Context Matters: Ephesians 3:20
“Now to him who is able to do far more abundantly than all that we ask or think, according to the power at work within us…” (Ephesians 3:20)
If you have heard anyone start a lesson on hermeneutics or homiletics (reading/studying and preaching, respectively) you are likely to hear some variation on the three rules of reading the Bible:
Context
Context
Context
Yet for all it is worth it can be one of the most neglected aspects of interpreting the Bible. No verse is to be read in isolation or to be extracted out of its immediate context. Of course that applies to Ephesians 3:20.
How does context help?
It constrains Paul’s point. In verse 14 Paul resumes his prayer he started in verse 1 of chapter 3. His prayer for the Ephesian church is that God would help them to understand the love of Christ. Paul has been labouring to do this in chapter 1, showing the Triune God’s work in salvation, and then in chapter 2 - our new life and new unity that we have being in Christ. His digression in chapter 3 (1-13) is all about the mystery of the Gospel in uniting Jew and Gentile together in one body.
So when Paul says God can do more than we could ever ask or imagine, his point is not that God could drop a Ferrari off in your driveway tomorrow (he could, but he likely will not). What God will do, if you are a believer in Christ, is continue to work in you by the power of the Holy Spirit so that you grow more and more in your faith.
That growing in faith is partly noetic — you understand more. It’s partly doxological - you rejoice more; and it is partly ethical - you respond in an increasingly Christ-like way to various situations in life. Paul is saying that God does more than you can even ask, more than Paul could even ask, to bring about this change in the life of the church, Christ’s body, God’s people!

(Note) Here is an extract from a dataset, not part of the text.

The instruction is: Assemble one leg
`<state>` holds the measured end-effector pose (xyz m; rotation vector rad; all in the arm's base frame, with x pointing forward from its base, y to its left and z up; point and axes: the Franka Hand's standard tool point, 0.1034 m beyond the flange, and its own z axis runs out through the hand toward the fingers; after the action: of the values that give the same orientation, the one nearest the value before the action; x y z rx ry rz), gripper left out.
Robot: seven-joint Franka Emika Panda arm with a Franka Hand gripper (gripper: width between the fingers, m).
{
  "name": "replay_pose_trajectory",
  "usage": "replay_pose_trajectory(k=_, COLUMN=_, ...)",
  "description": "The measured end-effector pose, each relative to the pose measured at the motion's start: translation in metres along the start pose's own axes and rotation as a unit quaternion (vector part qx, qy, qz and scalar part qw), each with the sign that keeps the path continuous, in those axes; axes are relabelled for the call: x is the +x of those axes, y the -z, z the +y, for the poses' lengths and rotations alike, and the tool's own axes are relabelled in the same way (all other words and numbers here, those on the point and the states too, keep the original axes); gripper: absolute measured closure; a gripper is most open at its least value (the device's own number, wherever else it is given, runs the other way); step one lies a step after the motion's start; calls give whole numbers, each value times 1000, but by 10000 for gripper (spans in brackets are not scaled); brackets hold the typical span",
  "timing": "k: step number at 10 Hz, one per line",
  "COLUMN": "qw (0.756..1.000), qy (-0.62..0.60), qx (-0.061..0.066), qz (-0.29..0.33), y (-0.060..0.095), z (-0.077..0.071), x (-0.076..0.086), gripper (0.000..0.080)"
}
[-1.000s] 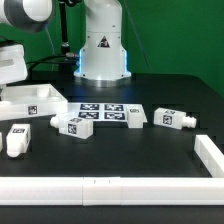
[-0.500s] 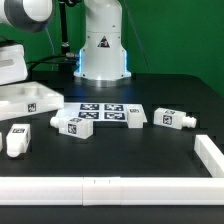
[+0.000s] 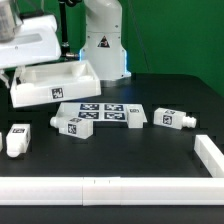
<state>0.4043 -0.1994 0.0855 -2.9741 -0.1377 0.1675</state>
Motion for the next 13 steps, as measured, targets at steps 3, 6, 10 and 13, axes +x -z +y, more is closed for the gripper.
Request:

Secondly context shows us where this is going. God could drop a Ferrari off in your driveway, which would certainly surprise you and your neighbours, but again, God is more likely to continue to transform you like he did the apostle Paul so that you will be ‘trophies of God’s grace’ (2:7). This growing in a knowledge that transforms us, is for the purpose of bringing glory to Jesus Christ. We see that in the church - disparate people joined together under the banner of Christ (3:21). We see it as well as the Church proclaims this gospel of free grace to every generation, by showing forth the transformed lives of its people. God uses the church to show to the spiritual realm his multifaceted and manifold wisdom (3:10) and all to the praise of his glorious grace!

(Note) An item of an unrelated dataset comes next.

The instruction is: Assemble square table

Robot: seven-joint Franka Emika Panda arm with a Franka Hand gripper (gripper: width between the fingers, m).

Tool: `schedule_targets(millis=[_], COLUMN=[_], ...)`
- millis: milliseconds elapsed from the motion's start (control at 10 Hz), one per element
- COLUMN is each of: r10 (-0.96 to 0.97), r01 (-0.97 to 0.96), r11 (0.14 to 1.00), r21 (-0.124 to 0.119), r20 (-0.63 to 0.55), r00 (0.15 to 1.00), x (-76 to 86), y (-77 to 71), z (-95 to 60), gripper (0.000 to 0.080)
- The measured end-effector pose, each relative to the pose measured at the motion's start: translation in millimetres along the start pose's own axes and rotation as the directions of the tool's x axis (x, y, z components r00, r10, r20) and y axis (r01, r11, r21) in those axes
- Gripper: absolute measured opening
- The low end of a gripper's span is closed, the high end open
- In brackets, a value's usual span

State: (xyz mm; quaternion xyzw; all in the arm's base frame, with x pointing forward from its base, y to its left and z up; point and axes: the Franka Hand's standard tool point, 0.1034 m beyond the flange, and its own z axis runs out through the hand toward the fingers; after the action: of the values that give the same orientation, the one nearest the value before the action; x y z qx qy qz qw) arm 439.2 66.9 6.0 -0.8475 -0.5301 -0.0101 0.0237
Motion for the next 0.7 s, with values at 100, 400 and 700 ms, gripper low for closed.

This passage then is one of tremendous hope. Hope that God’s eternal purpose is carried out simply through things like prayer! It offers us hope that salvation has a goal in mind, the glory of God. It offers us hope by reminding us that God delights to give good gifts and does give tremendously good gifts to his children (much greater than a fleeting Ferrari, as fun as that would be to drive one!).